Les déplacés de guerre se trouvant à Butembo vivent de la charité des personnes de bonne volonté. Pour avoir de quoi mettre sous la dent, des équipes sont déployées dans différents quartiers de Butembo avec un ordre de mission leur accordée par l’organisation ISPRON, Intégration Sociale pour la Promotion des Nécessiteux, l’une des structures qui encadrent les déplacés de guerre à Butembo.

Crédit photo @Georges Kisando Sokomek

Katembo Jérémie, la cinquantaine révolue, est à Butembo depuis trois ans. Suite aux tueries incessantes il a tout laissé derrière lui en localité d’Eringeti, à la limite entre les provinces du Nord-Kivu et l’Ituri. Cet agriculteur n’a pas su se trouver un travail en dépit des trois ans qu’il vient de passer à Butembo. Sans famille d’accueil, Katembo Jérémie a trouvé une maison à location pour sa famille de huit enfants à l’extrémité Est de Butembo. Il a de la peine à payer le loyer et répondre aux besoins prioritaires de ses dépendants.

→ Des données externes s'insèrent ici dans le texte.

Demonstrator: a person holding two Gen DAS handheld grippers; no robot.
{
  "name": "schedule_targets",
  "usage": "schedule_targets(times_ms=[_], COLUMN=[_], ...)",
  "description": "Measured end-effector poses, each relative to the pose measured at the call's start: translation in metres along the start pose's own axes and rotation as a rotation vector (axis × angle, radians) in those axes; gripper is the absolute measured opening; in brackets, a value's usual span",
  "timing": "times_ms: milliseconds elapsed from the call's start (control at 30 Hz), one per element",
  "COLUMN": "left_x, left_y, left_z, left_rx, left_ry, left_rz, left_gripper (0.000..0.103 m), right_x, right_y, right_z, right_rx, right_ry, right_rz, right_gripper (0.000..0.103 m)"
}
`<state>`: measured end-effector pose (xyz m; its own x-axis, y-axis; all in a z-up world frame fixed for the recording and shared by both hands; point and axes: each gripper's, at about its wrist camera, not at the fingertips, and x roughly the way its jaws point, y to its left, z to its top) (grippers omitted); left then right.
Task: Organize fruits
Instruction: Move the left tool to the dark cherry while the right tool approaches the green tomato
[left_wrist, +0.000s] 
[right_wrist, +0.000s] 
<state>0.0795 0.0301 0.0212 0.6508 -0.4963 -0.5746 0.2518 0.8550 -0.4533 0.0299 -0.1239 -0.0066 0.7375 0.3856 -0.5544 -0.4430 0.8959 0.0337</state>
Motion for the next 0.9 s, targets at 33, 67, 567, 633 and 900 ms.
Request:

« Je suis locataire. Je n’ai pas d’argent pour payer le loyer. Chaque fois avant la fin du mois j’ai la trouille. Même un rat qui passe me fait sursauter en croyant que c’est le bailleur qui vient réclamer son argent. A la fin du mois il se pointe chaque fois chez moi pour me dire qu’il n’a pas construit sa maison pour héberger les déplacés de guerre, plutôt pour en tirer profit. Je lui paye 15 dollars le mois. Je quémande de l’aide et peut être qu’à la fin de journée je me retrouve avec trois milles francs congolais desquels je garde 1000 FC pour le loyer. A la fin du mois j’apporte le peu que j’ai trouvé. Je ne suis pas en mesure de payer le loyer pour une année dans ces conditions de déplacé de guerre » témoigne-t-il.

Ils sont nombreux, ces déplacés de guerre qui vivent de la charité en ville de Butembo. Katembo Jérémie et son co-équipier Moise Kambale font le tour des avenues de Butembo pour un montant d’une moyenne de 30 milles FC le jour à déposer dans un panier commun gardé par l’ONGDH ISPRON.

« Par jour nous pouvons sillonner 100 parcelles. Nous formons six équipes. Et chaque équipe apporte le fonds récolté chez ISPRON pour l’achat des vivres à partager aux déplacés » précise-t-il pour sa part.

Retenez que les déplacés de guerre sont soulagés par l’exemption du payement des frais de scolarité de leurs enfants par les autorités scolaires de la province éducationnelle du Nord-Kivu II.